Nothing but an exact reprint of the records is to be returned.

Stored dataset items
::::
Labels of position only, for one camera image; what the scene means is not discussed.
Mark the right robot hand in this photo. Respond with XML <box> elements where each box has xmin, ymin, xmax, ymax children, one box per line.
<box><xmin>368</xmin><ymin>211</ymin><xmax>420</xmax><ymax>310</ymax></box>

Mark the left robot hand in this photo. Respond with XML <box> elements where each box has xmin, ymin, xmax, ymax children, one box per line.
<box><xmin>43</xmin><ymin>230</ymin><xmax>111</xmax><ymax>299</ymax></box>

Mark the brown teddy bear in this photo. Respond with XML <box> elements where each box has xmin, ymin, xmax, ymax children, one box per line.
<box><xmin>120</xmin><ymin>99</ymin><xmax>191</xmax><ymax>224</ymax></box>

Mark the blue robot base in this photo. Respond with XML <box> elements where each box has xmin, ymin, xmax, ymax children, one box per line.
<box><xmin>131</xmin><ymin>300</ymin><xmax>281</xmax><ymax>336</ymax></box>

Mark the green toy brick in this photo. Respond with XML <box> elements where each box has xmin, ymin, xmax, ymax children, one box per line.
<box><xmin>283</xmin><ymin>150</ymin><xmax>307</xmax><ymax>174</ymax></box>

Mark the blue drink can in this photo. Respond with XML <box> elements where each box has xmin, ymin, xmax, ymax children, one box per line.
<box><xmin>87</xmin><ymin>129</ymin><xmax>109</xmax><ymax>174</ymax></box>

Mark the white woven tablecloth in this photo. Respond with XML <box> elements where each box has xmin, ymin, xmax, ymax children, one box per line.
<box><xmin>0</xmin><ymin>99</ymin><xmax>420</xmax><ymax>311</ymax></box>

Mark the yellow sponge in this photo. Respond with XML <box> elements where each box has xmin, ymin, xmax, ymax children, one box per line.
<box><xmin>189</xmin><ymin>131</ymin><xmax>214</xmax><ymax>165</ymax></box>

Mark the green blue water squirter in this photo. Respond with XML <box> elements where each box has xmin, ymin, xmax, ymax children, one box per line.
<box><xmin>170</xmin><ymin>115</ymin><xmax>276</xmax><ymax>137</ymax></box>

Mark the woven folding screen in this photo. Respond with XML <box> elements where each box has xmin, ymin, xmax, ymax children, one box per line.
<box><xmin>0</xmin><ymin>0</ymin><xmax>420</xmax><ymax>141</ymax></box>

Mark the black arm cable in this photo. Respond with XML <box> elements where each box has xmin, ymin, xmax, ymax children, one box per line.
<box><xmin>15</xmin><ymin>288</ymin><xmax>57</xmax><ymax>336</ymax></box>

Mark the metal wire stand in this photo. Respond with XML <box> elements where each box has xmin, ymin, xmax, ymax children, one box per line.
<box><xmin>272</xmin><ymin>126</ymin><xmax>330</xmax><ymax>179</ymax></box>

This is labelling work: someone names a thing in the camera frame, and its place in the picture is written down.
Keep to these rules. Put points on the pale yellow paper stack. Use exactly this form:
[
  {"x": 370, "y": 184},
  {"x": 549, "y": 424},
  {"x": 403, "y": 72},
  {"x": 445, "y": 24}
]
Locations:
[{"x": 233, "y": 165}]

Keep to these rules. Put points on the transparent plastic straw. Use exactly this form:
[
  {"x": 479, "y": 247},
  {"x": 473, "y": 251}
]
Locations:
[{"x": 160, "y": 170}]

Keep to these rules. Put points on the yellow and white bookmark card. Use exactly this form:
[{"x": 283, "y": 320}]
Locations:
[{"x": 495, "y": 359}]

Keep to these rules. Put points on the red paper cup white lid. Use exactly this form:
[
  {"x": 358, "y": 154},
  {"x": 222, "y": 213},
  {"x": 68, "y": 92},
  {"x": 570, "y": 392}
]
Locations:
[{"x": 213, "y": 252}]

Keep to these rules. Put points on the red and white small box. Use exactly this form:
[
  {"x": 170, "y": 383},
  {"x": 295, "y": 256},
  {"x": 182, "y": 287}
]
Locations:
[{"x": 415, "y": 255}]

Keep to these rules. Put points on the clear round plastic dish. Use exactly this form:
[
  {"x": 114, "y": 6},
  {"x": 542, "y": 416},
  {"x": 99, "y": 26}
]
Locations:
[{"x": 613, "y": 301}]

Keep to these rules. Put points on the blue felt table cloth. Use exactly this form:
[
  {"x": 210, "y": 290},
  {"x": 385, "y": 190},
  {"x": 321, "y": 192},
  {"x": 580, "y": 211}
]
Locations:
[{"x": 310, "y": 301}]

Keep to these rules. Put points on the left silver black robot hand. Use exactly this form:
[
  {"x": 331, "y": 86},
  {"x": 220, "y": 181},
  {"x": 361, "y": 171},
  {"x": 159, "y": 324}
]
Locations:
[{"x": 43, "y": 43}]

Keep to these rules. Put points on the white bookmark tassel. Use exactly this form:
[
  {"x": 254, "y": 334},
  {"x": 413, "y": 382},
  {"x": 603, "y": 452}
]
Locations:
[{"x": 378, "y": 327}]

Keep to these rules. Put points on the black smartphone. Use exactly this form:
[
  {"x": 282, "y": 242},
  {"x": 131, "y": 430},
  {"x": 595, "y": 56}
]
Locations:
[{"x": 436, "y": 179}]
::::
Reply to the exercise
Labels of position only, for one camera image; what the scene means is not discussed.
Mark the right robot hand in this photo. Respond with XML <box> elements where each box has xmin, ymin, xmax, ymax children, one box per line.
<box><xmin>368</xmin><ymin>211</ymin><xmax>420</xmax><ymax>310</ymax></box>

Mark the left robot hand in this photo. Respond with XML <box> elements where each box has xmin, ymin, xmax, ymax children, one box per line.
<box><xmin>43</xmin><ymin>230</ymin><xmax>111</xmax><ymax>299</ymax></box>

Mark the brown teddy bear in this photo. Respond with XML <box> elements where each box has xmin, ymin, xmax, ymax children, one box per line.
<box><xmin>120</xmin><ymin>99</ymin><xmax>191</xmax><ymax>224</ymax></box>

Mark the blue robot base in this photo. Respond with XML <box> elements where each box has xmin, ymin, xmax, ymax children, one box per line.
<box><xmin>131</xmin><ymin>300</ymin><xmax>281</xmax><ymax>336</ymax></box>

Mark the green toy brick in this photo. Respond with XML <box> elements where each box has xmin, ymin, xmax, ymax children, one box per line.
<box><xmin>283</xmin><ymin>150</ymin><xmax>307</xmax><ymax>174</ymax></box>

Mark the blue drink can in this photo. Respond with XML <box> elements where each box has xmin, ymin, xmax, ymax children, one box per line.
<box><xmin>87</xmin><ymin>129</ymin><xmax>109</xmax><ymax>174</ymax></box>

Mark the white woven tablecloth in this photo. Respond with XML <box> elements where each box has xmin, ymin, xmax, ymax children, one box per line.
<box><xmin>0</xmin><ymin>99</ymin><xmax>420</xmax><ymax>311</ymax></box>

Mark the yellow sponge in this photo. Respond with XML <box> elements where each box has xmin, ymin, xmax, ymax children, one box per line.
<box><xmin>189</xmin><ymin>131</ymin><xmax>214</xmax><ymax>165</ymax></box>

Mark the green blue water squirter in this photo. Respond with XML <box> elements where each box has xmin, ymin, xmax, ymax children, one box per line.
<box><xmin>170</xmin><ymin>115</ymin><xmax>276</xmax><ymax>137</ymax></box>

Mark the woven folding screen in this photo. Respond with XML <box> elements where each box has xmin, ymin, xmax, ymax children, one box per line.
<box><xmin>0</xmin><ymin>0</ymin><xmax>420</xmax><ymax>141</ymax></box>

Mark the black arm cable in this photo. Respond with XML <box> elements where each box has xmin, ymin, xmax, ymax children, one box per line.
<box><xmin>15</xmin><ymin>288</ymin><xmax>57</xmax><ymax>336</ymax></box>

Mark the metal wire stand in this photo. Respond with XML <box> elements where each box has xmin, ymin, xmax, ymax children, one box per line.
<box><xmin>272</xmin><ymin>126</ymin><xmax>330</xmax><ymax>179</ymax></box>

This is labelling work: someone names a thing in the camera frame, and its place in the picture is written down.
Keep to these rules. Put points on the pale yellow paper stack. Use exactly this form:
[
  {"x": 370, "y": 184},
  {"x": 549, "y": 424},
  {"x": 403, "y": 72},
  {"x": 445, "y": 24}
]
Locations:
[{"x": 233, "y": 165}]

Keep to these rules. Put points on the transparent plastic straw. Use exactly this form:
[
  {"x": 479, "y": 247},
  {"x": 473, "y": 251}
]
Locations:
[{"x": 160, "y": 170}]

Keep to these rules. Put points on the yellow and white bookmark card. Use exactly this form:
[{"x": 283, "y": 320}]
Locations:
[{"x": 495, "y": 359}]

Keep to these rules. Put points on the red paper cup white lid. Use exactly this form:
[
  {"x": 358, "y": 154},
  {"x": 222, "y": 213},
  {"x": 68, "y": 92},
  {"x": 570, "y": 392}
]
Locations:
[{"x": 213, "y": 252}]

Keep to these rules. Put points on the red and white small box. Use exactly this form:
[
  {"x": 170, "y": 383},
  {"x": 295, "y": 256},
  {"x": 182, "y": 287}
]
Locations:
[{"x": 415, "y": 255}]

Keep to these rules. Put points on the clear round plastic dish. Use exactly this form:
[
  {"x": 114, "y": 6},
  {"x": 542, "y": 416},
  {"x": 99, "y": 26}
]
Locations:
[{"x": 613, "y": 301}]

Keep to these rules. Put points on the blue felt table cloth. Use exactly this form:
[
  {"x": 210, "y": 290},
  {"x": 385, "y": 190},
  {"x": 321, "y": 192},
  {"x": 580, "y": 211}
]
Locations:
[{"x": 310, "y": 301}]

Keep to these rules. Put points on the left silver black robot hand. Use exactly this form:
[
  {"x": 331, "y": 86},
  {"x": 220, "y": 181},
  {"x": 361, "y": 171},
  {"x": 159, "y": 324}
]
Locations:
[{"x": 43, "y": 43}]

Keep to these rules. Put points on the white bookmark tassel. Use exactly this form:
[
  {"x": 254, "y": 334},
  {"x": 413, "y": 382},
  {"x": 603, "y": 452}
]
Locations:
[{"x": 378, "y": 327}]

Keep to these rules. Put points on the black smartphone. Use exactly this form:
[
  {"x": 282, "y": 242},
  {"x": 131, "y": 430},
  {"x": 595, "y": 56}
]
Locations:
[{"x": 436, "y": 179}]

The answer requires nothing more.